EXERCISE GOAL →
Which lines of the entries below run from the one holding "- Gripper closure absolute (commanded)" to the one holding "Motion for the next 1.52", inclusive? Set down exactly those lines and no others.

DATA TO USE →
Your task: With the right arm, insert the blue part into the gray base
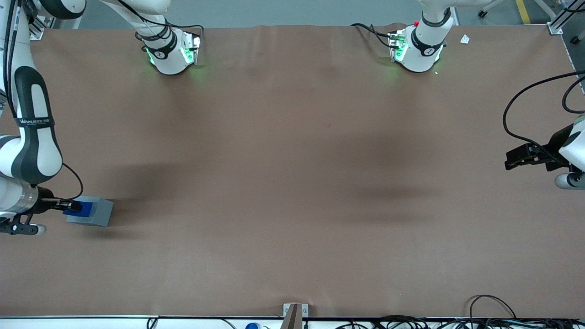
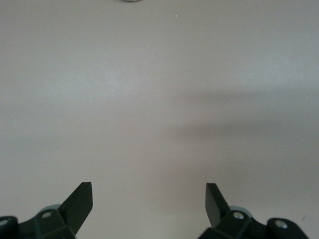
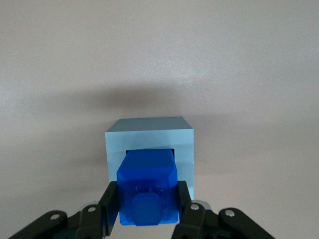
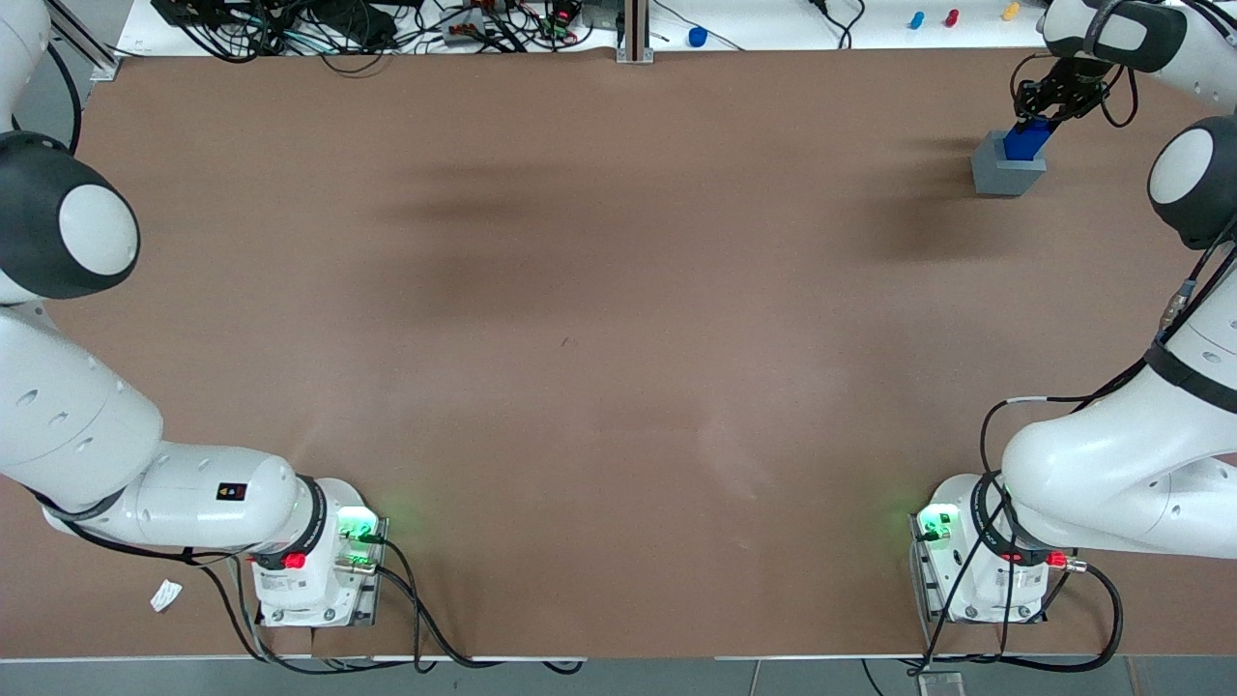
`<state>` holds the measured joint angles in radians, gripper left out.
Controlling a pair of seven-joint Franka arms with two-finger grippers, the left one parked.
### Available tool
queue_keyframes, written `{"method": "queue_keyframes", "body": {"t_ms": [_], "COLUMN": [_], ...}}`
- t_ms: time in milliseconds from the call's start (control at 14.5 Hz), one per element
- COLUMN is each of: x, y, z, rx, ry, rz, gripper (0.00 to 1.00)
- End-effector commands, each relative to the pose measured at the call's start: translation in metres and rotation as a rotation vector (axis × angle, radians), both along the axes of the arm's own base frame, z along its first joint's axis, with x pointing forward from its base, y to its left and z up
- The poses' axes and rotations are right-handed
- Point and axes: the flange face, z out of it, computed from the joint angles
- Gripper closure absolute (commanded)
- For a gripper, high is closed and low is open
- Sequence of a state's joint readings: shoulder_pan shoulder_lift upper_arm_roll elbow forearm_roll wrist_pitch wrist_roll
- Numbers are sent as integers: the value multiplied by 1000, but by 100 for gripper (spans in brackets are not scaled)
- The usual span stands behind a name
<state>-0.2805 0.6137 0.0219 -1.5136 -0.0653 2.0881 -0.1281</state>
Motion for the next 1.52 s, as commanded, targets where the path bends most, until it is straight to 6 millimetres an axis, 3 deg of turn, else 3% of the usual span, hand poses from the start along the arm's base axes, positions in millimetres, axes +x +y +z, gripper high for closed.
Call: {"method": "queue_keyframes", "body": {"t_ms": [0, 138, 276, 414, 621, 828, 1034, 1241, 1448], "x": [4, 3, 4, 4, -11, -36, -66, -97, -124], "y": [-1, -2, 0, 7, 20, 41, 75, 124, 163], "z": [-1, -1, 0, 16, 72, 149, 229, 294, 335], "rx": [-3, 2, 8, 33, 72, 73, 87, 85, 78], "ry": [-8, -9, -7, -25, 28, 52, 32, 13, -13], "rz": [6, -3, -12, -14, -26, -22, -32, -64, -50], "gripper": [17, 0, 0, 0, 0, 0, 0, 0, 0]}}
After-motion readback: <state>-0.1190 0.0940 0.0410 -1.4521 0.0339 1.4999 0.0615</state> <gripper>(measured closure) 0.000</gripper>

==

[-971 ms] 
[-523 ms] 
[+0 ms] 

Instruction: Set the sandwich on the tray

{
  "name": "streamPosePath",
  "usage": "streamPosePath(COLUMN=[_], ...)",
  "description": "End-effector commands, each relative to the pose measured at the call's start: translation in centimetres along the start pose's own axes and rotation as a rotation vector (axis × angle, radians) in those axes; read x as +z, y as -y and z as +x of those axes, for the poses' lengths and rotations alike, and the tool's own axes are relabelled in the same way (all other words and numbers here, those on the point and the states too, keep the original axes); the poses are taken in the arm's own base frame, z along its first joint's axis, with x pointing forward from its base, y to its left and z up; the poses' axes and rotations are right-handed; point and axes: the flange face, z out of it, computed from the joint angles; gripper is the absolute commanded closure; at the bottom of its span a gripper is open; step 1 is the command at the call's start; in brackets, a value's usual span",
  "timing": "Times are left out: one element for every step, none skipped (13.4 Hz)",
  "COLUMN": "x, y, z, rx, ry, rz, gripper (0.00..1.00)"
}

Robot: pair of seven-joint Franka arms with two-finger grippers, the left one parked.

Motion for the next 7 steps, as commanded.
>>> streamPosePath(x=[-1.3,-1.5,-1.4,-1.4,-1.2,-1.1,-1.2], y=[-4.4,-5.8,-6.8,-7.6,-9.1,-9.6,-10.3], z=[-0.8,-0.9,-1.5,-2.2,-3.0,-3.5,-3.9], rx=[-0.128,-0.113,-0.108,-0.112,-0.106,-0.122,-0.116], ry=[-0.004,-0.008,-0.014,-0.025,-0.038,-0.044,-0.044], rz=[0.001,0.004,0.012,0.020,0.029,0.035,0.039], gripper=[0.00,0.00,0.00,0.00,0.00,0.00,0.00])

RESULT OF THIS EXERCISE →
- Gripper closure absolute (commanded)
- For a gripper, high is closed and low is open
- Sequence of a state's joint readings: shoulder_pan shoulder_lift upper_arm_roll elbow forearm_roll wrist_pitch wrist_roll
- Numbers are sent as integers: the value multiplied by 1000, but by 100 for gripper (spans in brackets are not scaled)
- The usual span stands behind a name
<state>-0.2805 0.6137 0.0219 -1.5136 -0.0653 2.0881 -0.1281</state>
Motion for the next 1.52 s, as commanded, targets where the path bends most, until it is straight to 6 millimetres an axis, 3 deg of turn, else 3% of the usual span, hand poses from the start along the arm's base axes, positions in millimetres, axes +x +y +z, gripper high for closed.

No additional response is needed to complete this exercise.